A review by jordanh
My Year of Rest and Relaxation by Ottessa Moshfegh

dark reflective slow-paced
  • Plot- or character-driven? Character
  • Strong character development? It's complicated
  • Loveable characters? No
  • Diverse cast of characters? No
  • Flaws of characters a main focus? Yes

4.5

I completely understand why people wouldn't like this book. Nothing really happens, all of the characters are unlikeable, the chapters are way too long (if that's something other people care about), and it's repetitive on both a large and small scale. I, however, enjoyed it anyways. I'm much more into character driven novels than I am plot-driven, and there was certainly no real plot to this - just an overly privileged woman, her depression, and the few insufferable people in her life. This was definitely more of a character study than anything else, which I liked, despite hating the character being studied. 

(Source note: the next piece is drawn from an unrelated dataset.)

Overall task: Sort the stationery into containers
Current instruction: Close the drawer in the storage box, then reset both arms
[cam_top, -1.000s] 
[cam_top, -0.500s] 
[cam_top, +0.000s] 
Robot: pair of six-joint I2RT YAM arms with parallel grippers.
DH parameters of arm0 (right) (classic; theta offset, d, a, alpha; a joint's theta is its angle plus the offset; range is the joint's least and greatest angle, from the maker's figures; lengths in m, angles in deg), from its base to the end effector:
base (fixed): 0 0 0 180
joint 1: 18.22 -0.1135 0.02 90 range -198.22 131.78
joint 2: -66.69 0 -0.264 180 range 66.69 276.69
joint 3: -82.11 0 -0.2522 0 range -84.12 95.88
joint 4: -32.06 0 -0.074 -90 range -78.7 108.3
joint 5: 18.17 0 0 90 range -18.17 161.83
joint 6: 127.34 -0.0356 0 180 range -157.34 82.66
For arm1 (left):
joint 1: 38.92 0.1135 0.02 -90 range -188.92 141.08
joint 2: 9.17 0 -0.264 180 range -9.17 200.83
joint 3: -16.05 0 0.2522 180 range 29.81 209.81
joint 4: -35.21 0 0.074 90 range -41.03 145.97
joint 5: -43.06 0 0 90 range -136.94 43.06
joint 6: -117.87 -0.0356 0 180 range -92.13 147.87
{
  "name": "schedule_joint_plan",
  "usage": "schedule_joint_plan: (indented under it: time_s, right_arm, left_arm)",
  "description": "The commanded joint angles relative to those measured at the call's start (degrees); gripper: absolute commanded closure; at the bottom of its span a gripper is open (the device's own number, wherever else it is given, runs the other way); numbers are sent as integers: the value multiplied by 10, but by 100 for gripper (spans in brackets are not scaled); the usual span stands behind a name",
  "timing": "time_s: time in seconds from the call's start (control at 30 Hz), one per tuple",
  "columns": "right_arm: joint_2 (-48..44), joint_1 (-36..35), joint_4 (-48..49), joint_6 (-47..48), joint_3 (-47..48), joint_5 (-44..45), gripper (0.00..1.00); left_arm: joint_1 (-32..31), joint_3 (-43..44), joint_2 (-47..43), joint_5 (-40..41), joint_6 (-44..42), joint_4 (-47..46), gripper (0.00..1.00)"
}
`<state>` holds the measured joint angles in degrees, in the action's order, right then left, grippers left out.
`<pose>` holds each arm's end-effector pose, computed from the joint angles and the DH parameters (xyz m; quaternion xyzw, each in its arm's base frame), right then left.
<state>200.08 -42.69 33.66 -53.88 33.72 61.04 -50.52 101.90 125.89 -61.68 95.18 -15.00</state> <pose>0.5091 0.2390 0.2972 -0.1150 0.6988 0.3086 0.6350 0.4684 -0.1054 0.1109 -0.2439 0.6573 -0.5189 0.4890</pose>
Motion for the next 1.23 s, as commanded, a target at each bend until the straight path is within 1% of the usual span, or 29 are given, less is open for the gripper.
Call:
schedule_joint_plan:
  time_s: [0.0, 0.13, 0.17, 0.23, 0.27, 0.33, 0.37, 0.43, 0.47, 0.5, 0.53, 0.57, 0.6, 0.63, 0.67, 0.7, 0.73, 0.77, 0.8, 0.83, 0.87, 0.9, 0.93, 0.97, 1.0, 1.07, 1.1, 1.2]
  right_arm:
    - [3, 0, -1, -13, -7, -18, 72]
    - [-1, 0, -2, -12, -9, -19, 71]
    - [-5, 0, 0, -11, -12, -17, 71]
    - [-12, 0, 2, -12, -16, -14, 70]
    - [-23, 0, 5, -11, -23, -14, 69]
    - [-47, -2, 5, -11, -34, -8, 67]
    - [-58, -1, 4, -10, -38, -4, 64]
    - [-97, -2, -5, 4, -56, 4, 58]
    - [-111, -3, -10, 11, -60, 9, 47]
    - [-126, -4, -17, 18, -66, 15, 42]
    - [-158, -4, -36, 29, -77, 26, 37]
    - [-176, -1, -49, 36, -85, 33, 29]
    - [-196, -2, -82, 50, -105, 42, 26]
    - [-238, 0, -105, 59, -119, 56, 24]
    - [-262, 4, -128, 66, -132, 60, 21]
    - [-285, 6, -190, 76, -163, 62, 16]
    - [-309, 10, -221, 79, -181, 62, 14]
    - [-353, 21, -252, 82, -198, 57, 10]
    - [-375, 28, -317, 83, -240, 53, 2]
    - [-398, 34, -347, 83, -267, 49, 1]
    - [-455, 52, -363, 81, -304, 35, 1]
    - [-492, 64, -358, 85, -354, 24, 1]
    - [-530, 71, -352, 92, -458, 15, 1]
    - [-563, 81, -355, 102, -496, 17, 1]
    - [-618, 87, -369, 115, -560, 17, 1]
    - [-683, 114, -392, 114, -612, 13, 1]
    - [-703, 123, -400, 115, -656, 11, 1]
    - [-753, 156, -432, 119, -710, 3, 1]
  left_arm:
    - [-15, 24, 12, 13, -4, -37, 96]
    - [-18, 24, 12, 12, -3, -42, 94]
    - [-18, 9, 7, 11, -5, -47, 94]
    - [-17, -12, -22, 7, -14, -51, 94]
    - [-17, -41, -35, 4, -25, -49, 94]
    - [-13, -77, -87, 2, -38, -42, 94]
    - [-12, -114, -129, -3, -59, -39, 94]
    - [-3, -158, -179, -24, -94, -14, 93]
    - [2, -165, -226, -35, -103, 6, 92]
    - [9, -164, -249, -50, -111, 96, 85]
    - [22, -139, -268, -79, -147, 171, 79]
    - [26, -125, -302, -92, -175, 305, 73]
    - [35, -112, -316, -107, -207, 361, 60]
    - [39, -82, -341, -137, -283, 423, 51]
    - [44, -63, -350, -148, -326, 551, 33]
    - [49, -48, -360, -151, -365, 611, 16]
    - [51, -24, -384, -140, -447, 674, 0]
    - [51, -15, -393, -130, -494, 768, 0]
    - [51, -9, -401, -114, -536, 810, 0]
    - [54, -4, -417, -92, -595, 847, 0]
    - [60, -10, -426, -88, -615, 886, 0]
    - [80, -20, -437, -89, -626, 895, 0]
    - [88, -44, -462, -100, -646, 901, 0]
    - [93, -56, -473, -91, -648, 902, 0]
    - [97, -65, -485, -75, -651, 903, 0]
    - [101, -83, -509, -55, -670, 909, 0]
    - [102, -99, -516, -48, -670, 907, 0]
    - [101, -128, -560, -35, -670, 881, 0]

The commentary on privilege - especially when you reach the end of the novel - is subtle but effective. The ability to quit your job and abandon your life just to sleep for a whole year and never worry about how the bills will get paid and expect your life to be completely changed after the year is up and have all of your mental illness vanish.
And it 'works'. She wakes up after the year is over feeling like she is a changed person, but she's not. She's still the same vain narcissist one year later and that is punctuated with the final, one page chapter and her comment on the beauty of a woman who is falling to her death. As if it's that easy to do away with mental illness. Brilliant. I know people have commented saying the last chapter referring to 9/11 was insensitive, but that was obviously the point. To point out that the narrator saw herself as a changed person - a better person - after her year of sleep, but to look at such a tragedy and only think about looks, it shows she's the exact same person as she's always been. That the only thing that's changed is her attitude, which shows the way that privilege functions.


Anyways, definitely not a book for everybody, but I enjoyed it.